::: Dataset excerpt

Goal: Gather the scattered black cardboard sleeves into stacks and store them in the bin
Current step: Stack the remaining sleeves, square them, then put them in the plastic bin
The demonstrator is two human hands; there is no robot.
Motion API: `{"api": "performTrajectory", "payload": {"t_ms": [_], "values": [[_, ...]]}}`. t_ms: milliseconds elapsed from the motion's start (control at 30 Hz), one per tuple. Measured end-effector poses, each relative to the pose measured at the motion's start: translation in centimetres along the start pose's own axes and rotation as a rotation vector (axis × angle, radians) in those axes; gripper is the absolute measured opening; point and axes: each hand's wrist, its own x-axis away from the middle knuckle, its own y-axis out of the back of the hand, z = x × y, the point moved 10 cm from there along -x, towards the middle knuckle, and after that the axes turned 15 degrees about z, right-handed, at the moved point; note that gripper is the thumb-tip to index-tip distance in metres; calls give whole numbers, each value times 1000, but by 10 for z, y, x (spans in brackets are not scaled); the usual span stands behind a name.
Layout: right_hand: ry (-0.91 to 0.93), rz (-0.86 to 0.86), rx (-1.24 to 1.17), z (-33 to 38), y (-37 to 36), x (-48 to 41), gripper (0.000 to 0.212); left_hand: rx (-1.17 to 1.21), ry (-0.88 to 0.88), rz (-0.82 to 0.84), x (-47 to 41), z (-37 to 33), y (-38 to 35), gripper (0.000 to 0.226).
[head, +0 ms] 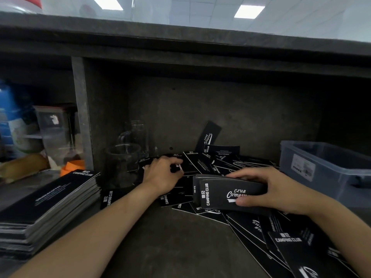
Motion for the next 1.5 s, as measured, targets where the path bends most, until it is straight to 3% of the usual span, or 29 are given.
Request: {"api": "performTrajectory", "payload": {"t_ms": [133,267,367,467,633,867,1033,1133,1233,1333,1500], "values": [[-18,-8,-11,-3,1,0,48,527,-68,-23,0,6,6,34],[-22,-7,-16,-4,0,1,39,752,-137,-179,7,8,31,33],[-12,-8,-20,-4,-1,0,37,813,-152,-344,17,19,57,33],[-15,0,-13,-3,-2,0,37,874,-155,-395,25,24,70,46],[16,-7,-24,-1,-1,1,33,891,-182,-329,26,16,61,32],[48,-17,-6,0,1,0,35,921,-330,-571,57,-1,86,26],[75,-14,-38,2,0,-1,31,1104,-357,-432,52,-13,69,23],[78,-48,2,0,1,-1,30,943,-297,-303,41,-18,53,22],[58,-64,4,-3,2,-3,31,743,-206,-23,29,-24,16,28],[48,-30,-55,-2,0,-3,26,581,-242,227,29,-34,-12,36],[68,-39,5,0,0,-3,25,308,-435,246,38,-56,-12,38]]}}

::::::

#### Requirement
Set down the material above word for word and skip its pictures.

#### Output for this exercise
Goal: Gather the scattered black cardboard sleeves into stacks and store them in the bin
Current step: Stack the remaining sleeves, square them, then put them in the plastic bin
The demonstrator is two human hands; there is no robot.
Motion API: `{"api": "performTrajectory", "payload": {"t_ms": [_], "values": [[_, ...]]}}`. t_ms: milliseconds elapsed from the motion's start (control at 30 Hz), one per tuple. Measured end-effector poses, each relative to the pose measured at the motion's start: translation in centimetres along the start pose's own axes and rotation as a rotation vector (axis × angle, radians) in those axes; gripper is the absolute measured opening; point and axes: each hand's wrist, its own x-axis away from the middle knuckle, its own y-axis out of the back of the hand, z = x × y, the point moved 10 cm from there along -x, towards the middle knuckle, and after that the axes turned 15 degrees about z, right-handed, at the moved point; note that gripper is the thumb-tip to index-tip distance in metres; calls give whole numbers, each value times 1000, but by 10 for z, y, x (spans in brackets are not scaled); the usual span stands behind a name.
Layout: right_hand: ry (-0.91 to 0.93), rz (-0.86 to 0.86), rx (-1.24 to 1.17), z (-33 to 38), y (-37 to 36), x (-48 to 41), gripper (0.000 to 0.212); left_hand: rx (-1.17 to 1.21), ry (-0.88 to 0.88), rz (-0.82 to 0.84), x (-47 to 41), z (-37 to 33), y (-38 to 35), gripper (0.000 to 0.226).
[head, +0 ms] 
Motion for the next 1.5 s, as measured, targets where the path bends most, until it is straight to 3% of the usual span, or 29 are given.
Request: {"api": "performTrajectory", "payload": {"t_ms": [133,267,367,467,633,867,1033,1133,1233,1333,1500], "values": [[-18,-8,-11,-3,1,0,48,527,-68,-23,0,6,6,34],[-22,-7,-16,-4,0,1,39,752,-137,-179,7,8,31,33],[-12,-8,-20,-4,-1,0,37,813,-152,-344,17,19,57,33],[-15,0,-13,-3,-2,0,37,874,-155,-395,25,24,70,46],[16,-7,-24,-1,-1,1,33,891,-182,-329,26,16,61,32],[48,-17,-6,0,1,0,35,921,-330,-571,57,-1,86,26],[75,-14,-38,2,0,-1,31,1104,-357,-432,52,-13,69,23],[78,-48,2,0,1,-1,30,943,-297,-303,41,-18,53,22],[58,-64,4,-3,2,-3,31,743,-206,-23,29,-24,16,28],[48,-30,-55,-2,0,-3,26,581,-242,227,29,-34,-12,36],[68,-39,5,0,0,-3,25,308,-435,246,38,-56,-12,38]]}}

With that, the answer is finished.